**What the exercise asks**. Beginning with the line containing "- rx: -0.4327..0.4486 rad" and ending with the last line of the entries below, copy each line exactly and nothing else.

**Supplied data**.
—————

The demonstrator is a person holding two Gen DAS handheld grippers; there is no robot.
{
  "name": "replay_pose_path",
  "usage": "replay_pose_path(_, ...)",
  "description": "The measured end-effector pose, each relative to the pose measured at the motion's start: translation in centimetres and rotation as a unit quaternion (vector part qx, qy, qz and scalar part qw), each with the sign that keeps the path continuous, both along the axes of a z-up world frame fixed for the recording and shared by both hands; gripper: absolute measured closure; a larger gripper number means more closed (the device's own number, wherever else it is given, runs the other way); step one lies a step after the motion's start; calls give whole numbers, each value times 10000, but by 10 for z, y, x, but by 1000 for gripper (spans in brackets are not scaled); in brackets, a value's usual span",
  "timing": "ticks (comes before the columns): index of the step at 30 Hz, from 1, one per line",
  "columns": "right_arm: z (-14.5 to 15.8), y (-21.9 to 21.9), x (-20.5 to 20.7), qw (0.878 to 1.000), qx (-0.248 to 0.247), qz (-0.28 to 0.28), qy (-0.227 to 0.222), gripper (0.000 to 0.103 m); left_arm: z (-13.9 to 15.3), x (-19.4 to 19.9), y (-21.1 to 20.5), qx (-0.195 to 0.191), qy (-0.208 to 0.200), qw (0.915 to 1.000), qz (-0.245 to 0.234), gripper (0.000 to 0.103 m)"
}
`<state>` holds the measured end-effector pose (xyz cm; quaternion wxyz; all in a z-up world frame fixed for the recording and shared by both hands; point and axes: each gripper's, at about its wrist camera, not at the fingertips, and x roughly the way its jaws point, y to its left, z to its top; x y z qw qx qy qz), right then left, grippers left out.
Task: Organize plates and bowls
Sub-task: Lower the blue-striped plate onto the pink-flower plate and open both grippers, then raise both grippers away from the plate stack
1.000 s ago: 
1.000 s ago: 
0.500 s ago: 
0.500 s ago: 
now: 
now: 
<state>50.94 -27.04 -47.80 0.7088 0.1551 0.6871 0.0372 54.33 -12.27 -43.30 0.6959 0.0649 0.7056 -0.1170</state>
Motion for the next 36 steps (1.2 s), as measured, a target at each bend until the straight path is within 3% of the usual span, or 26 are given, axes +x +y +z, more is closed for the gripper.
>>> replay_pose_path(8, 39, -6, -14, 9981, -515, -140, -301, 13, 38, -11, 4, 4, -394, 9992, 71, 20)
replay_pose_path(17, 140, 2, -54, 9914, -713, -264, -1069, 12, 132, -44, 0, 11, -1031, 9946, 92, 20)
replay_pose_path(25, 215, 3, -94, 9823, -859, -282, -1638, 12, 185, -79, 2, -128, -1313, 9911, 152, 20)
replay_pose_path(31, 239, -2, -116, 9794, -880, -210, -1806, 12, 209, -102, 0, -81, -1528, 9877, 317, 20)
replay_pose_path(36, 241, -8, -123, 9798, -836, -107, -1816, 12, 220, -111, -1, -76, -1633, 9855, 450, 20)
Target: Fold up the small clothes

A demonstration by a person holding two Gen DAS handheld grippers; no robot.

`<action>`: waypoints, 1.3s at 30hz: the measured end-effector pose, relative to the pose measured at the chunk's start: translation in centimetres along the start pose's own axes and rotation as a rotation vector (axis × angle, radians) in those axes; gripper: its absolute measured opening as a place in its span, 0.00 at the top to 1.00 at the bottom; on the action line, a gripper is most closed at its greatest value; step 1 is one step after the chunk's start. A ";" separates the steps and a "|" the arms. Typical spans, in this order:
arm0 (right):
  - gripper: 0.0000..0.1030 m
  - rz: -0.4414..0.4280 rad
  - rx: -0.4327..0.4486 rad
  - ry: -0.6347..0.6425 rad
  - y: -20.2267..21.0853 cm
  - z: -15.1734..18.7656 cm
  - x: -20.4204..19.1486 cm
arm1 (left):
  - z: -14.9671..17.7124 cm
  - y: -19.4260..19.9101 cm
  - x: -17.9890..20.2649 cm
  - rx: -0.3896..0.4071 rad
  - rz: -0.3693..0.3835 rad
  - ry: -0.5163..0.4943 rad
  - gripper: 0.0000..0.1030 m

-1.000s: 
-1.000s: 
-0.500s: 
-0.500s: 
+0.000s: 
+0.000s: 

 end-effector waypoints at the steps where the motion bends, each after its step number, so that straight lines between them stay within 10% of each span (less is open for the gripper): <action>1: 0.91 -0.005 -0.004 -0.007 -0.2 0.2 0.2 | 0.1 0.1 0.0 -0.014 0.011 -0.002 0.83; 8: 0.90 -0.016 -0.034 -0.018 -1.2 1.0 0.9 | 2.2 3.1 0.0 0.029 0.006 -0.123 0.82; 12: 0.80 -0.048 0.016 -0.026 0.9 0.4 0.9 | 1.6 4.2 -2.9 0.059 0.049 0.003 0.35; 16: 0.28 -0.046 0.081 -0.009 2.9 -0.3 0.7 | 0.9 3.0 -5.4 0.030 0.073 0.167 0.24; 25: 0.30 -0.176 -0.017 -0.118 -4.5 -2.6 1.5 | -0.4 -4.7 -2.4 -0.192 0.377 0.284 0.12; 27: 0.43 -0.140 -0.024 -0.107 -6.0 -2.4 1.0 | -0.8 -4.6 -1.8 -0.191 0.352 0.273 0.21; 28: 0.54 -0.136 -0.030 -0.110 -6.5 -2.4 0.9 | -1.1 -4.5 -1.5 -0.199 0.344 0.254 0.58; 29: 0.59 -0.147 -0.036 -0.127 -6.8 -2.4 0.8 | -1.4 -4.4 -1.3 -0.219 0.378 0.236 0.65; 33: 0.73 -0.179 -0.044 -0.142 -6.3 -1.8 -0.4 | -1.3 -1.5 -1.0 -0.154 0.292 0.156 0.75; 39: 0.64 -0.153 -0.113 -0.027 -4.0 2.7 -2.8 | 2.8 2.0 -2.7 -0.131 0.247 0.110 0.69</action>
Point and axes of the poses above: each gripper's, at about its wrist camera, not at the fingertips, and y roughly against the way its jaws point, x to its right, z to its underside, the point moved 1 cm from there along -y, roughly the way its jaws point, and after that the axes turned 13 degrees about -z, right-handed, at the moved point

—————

**Solution to this task**.
  - rx: -0.4327..0.4486 rad
  - ry: -0.6347..0.6425 rad
  - y: -20.2267..21.0853 cm
  - z: -15.1734..18.7656 cm
  - x: -20.4204..19.1486 cm
arm1 (left):
  - z: -14.9671..17.7124 cm
  - y: -19.4260..19.9101 cm
  - x: -17.9890..20.2649 cm
  - rx: -0.3896..0.4071 rad
  - rz: -0.3693..0.3835 rad
  - ry: -0.5163..0.4943 rad
  - gripper: 0.0000..0.1030 m

-1.000s: 
-1.000s: 
-0.500s: 
-0.500s: 
+0.000s: 
+0.000s: 

 end-effector waypoints at the steps where the motion bends, each after its step number, so that straight lines between them stay within 10% of each span (less is open for the gripper): <action>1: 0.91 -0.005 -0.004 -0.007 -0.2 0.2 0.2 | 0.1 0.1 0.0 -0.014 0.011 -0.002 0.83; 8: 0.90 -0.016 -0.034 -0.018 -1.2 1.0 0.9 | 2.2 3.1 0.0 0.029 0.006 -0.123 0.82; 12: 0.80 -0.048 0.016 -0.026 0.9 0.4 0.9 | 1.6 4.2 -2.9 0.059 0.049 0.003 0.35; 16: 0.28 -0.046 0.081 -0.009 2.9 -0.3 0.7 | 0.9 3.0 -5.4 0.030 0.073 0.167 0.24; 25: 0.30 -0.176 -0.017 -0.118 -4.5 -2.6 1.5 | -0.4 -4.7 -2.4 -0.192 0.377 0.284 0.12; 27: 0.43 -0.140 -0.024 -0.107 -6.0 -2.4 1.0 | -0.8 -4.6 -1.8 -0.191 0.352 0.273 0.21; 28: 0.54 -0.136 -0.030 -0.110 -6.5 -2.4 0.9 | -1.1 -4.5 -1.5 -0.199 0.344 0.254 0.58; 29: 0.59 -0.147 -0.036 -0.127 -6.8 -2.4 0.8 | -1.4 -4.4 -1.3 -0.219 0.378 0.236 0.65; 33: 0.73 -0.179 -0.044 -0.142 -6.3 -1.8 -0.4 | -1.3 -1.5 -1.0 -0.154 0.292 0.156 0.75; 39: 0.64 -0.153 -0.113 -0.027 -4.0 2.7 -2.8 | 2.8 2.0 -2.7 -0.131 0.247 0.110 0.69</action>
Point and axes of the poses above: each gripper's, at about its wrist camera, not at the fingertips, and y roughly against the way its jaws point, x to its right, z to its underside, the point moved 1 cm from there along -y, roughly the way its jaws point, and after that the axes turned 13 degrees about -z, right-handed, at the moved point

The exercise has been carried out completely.